Lou’s voice felt and sounded better. “Come on in. How are you? Where are we? What happened? Where’s Bonnie?”
Kori grinned and pulled the chair up next to the bed. As he sat on it, he answered. “Bonnie’s fine. She’s here in the hospital, too, getting treated for radiation dosage. There was a considerable amount of fallout from my little toy, you know I stayed inside a cave until the government troops arrived, but I got a touch of it, too.”
“Marcus and the others?”
“They gave up without much of a fight,” Kori said “A government inspection team ’coptered to the island in four hours and eleven minutes after the blast. Inside of another two hours they had a little army of government troops covering every square centimeter of the island.”
“And what happened to me?” Lou asked “I remember trying to hold them down at the dock. Then somebody shot me and I fell into the water. Then…”
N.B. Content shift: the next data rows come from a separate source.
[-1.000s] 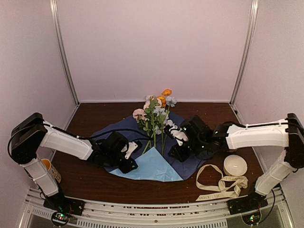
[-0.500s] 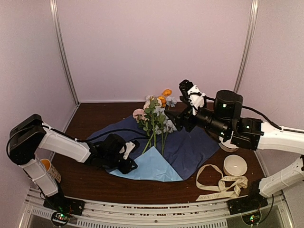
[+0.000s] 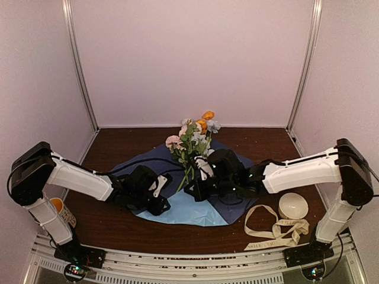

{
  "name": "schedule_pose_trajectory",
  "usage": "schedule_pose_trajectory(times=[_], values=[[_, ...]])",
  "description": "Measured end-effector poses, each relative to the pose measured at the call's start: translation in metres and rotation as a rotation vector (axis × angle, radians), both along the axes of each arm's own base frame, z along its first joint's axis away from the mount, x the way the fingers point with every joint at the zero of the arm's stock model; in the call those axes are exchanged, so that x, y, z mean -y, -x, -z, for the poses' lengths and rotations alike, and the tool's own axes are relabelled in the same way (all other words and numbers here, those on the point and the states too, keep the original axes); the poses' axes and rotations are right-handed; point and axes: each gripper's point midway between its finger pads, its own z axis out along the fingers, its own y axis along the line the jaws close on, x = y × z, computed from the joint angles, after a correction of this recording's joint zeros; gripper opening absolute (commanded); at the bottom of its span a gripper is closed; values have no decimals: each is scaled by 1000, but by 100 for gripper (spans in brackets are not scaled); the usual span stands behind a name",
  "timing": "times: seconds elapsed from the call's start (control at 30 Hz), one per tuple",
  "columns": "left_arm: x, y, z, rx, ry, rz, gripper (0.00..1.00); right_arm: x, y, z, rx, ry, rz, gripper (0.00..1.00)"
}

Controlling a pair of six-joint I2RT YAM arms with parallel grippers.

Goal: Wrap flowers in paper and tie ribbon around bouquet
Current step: Adjust the bottom corner of the flattened wrapping paper at the center of the board, then pick up the one-fourth-folded wrapping paper from the center of the board.

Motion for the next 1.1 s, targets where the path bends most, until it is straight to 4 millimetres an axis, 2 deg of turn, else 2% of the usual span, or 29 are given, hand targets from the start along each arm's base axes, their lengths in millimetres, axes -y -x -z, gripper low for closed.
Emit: schedule_pose_trajectory(times=[0.1, 0.23, 0.37, 0.47, 0.63, 0.73, 0.8, 0.93, 1.03, 1.1], values=[[-1, 0, 0, -6, -4, -5, 37, -19, 5, 41, -151, 46, -26, 0], [0, -1, -2, -20, -6, -24, 39, -33, 11, 70, -287, 63, -32, 0], [-3, 0, -2, -29, -23, -33, 50, -38, 18, 88, -381, 77, -40, 0], [-7, 0, -3, -36, -47, -39, 52, -43, 17, 99, -421, 79, -45, 0], [-11, 0, -3, -42, -78, -49, 53, -30, 22, 110, -465, 78, -34, 0], [-11, 0, -2, -47, -86, -50, 53, -17, 23, 103, -460, 71, -26, 0], [-11, 0, -2, -49, -89, -50, 53, -13, 20, 86, -443, 43, -17, 0], [-11, 0, -3, -51, -87, -49, 53, -20, 9, 56, -408, -31, -10, 0], [-10, 0, -3, -54, -85, -49, 53, -34, -1, 55, -423, -53, -2, 0], [-10, 1, -3, -54, -85, -49, 54, -41, -4, 65, -444, -49, 6, 0]])
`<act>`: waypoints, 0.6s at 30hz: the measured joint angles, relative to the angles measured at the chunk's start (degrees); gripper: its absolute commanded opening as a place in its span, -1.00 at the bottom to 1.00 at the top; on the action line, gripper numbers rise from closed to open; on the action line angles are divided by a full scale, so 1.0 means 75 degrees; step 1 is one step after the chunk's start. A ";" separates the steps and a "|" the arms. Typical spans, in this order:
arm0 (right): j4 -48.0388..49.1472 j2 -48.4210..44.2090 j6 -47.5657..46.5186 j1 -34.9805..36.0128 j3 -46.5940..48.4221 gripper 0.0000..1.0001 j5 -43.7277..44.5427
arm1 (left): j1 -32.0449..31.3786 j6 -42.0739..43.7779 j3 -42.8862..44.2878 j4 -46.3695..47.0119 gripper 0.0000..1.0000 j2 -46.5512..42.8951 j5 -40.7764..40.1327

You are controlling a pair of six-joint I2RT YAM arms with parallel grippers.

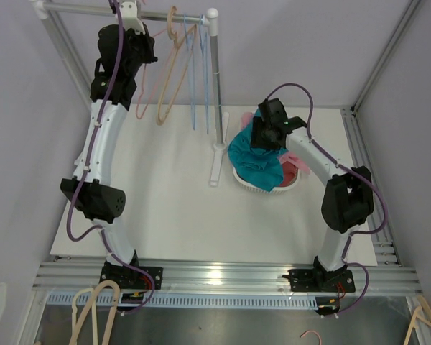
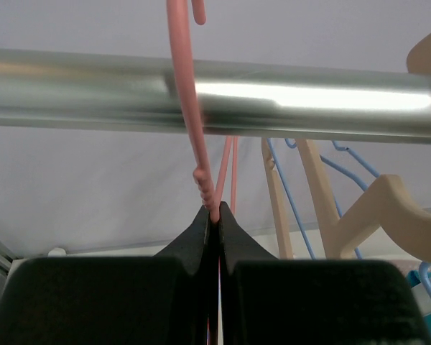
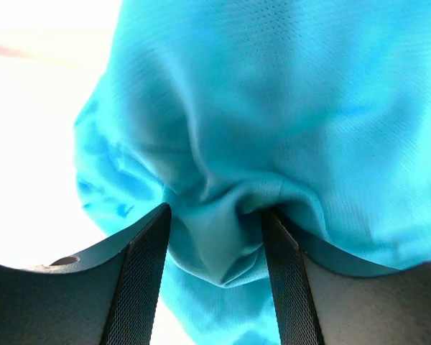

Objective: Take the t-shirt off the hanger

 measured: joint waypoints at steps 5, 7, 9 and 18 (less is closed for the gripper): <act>-0.0306 -0.0571 -0.0099 0.0108 0.0449 0.43 0.0251 | -0.0006 0.0009 0.0058 0.0000 -0.93 0.0189 0.0058; -0.0323 -0.0857 -0.0131 0.0134 0.0507 0.43 0.0315 | -0.0006 0.0012 0.0058 -0.0003 -0.93 0.0224 0.0064; -0.0350 -0.1116 -0.0134 0.0143 0.0525 0.44 0.0353 | -0.0015 0.0012 0.0058 -0.0003 -0.91 0.0236 0.0064; -0.0443 -0.1501 -0.0137 0.0149 0.0592 0.44 0.0463 | -0.0087 0.0122 0.0058 -0.0003 -0.35 0.0236 0.0079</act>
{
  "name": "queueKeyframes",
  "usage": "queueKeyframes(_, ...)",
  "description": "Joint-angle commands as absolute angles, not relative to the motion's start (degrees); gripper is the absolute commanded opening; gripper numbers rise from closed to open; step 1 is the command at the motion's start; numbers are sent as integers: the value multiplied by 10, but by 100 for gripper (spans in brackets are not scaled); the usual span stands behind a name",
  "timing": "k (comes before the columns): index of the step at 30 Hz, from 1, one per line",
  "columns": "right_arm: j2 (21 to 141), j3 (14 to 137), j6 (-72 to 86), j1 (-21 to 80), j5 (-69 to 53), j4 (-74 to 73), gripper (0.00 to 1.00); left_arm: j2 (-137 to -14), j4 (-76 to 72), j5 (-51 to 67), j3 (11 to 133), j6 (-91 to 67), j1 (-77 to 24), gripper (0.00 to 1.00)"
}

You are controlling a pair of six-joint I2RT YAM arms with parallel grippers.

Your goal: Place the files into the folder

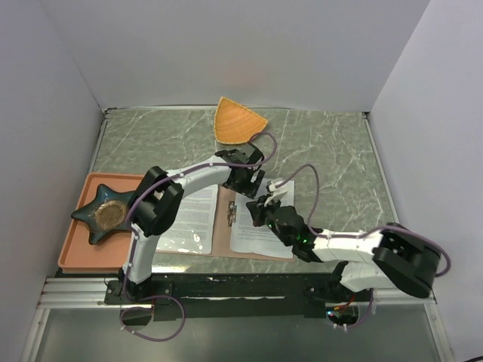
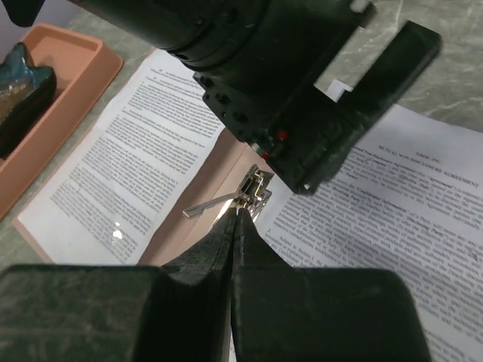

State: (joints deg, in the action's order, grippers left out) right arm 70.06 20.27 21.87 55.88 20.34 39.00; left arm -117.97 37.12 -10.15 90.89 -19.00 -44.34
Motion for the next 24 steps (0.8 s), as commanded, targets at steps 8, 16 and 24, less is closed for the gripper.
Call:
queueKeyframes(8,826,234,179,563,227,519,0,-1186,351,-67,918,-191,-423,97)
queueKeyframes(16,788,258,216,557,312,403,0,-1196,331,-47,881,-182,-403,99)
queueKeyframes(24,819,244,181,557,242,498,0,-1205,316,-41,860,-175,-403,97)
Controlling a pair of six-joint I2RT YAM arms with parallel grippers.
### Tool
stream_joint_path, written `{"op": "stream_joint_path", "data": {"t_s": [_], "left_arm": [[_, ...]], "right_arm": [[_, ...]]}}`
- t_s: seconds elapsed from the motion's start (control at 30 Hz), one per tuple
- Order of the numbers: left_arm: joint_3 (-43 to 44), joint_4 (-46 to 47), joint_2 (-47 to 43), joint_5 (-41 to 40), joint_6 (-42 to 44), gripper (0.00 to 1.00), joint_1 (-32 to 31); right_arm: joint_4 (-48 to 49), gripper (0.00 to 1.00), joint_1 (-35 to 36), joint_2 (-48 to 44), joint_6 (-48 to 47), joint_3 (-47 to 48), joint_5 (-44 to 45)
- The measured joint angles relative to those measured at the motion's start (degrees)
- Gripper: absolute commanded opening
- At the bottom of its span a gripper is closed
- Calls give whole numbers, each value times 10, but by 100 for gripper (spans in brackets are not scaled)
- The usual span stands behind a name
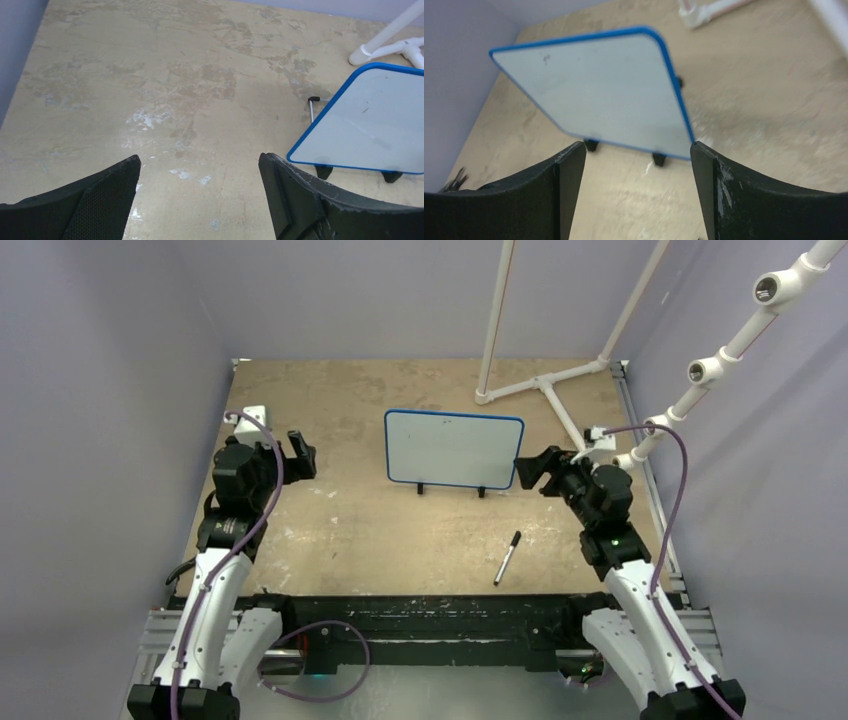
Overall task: Write a sentence on the whiteboard
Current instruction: Open the whiteboard marker at the center of the board.
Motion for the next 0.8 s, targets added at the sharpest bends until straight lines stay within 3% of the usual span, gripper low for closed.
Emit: {"op": "stream_joint_path", "data": {"t_s": [0.3,0.8], "left_arm": [[0,0,2,45,-4,86,-11],[-7,0,0,69,-16,86,-20]], "right_arm": [[-170,65,126,17,106,-1,46],[-251,63,240,141,236,-36,137]]}}
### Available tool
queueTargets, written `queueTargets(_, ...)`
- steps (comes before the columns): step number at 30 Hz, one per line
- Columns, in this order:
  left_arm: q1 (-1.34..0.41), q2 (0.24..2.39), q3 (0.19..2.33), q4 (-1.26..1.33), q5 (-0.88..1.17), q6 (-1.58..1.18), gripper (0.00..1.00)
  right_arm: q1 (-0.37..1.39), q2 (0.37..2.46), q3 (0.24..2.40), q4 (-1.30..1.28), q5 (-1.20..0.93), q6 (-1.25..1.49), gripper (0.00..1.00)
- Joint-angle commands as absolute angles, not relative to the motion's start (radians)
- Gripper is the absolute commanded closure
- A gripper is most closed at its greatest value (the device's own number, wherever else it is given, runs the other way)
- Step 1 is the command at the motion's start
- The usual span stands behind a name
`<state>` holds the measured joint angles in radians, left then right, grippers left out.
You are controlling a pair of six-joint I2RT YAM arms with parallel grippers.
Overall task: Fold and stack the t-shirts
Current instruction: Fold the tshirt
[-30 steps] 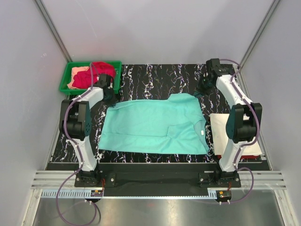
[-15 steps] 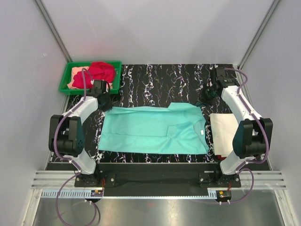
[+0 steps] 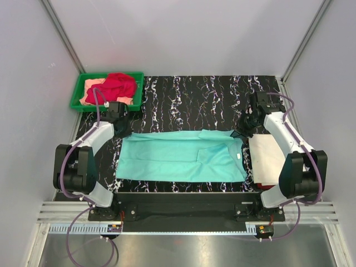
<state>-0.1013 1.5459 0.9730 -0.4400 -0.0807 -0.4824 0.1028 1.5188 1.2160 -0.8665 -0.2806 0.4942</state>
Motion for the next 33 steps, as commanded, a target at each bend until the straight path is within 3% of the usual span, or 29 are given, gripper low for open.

Kori was trying not to laugh, without being very successful at it.
“What’s so funny?”
“Well, forgive me, but you are. Do you know how they found you?”
Lou shook his head.
“You were lying flat on your back in one of the bedrooms of Marcus’ house. Stark naked. Sixty million splinters all over your face and body and arms and legs. And you were laughing. Laughing your head off.”
“Very funny,” Lou said “Marcus had me shot full of happy-juice, so I’d tell him where you were. So he could find you and kill you.”
“I know,” Kori said, still giggling “Forgive me. It just presents an odd picture.”
“Is Bonnie going to be all right?” Lou asked.
“Oh yes, certainly. She’ll be visiting you herself in a day or so.”
“And Marcus and his crew?”
Kori shrugged. “In jail, I suppose. The troops took them away.”
Lou felt himself relax against the supporting bed. “That takes care of everybody, I guess. Oh! What about Big George? Who’s taking care of him?”
Kori’s face suddenly went somber. “That that’s the one bad part of it, Lou. He’s dead.”
“What?”
“Somebody shot him,” Kori said, his voice low. “We don’t know who did it. It might have been Marcus’ guards or the government troops. Bonnie was right there, and she couldn’t tell who fired the shot.”
“Killed him? But why?”
Shaking his head, Kori answered, “We’ll never know. There was a little fighting when the troops landed. Maybe it was just a stray shot. Or perhaps someone got frightened at the sight of the gorilla. At least he didn’t suffer at all. One shot he died instantly.”
“Poor Georgy,” Lou said.
For a moment neither of them said anything. Then Lou asked, “Where are we, anyway?”
Ron’s face didn’t cheer up at all. “Back where we started In Messina It looks to me like we’re going to be shipped up to the satellite as soon as you and Bonnie are well enough to travel. To begin our exile.”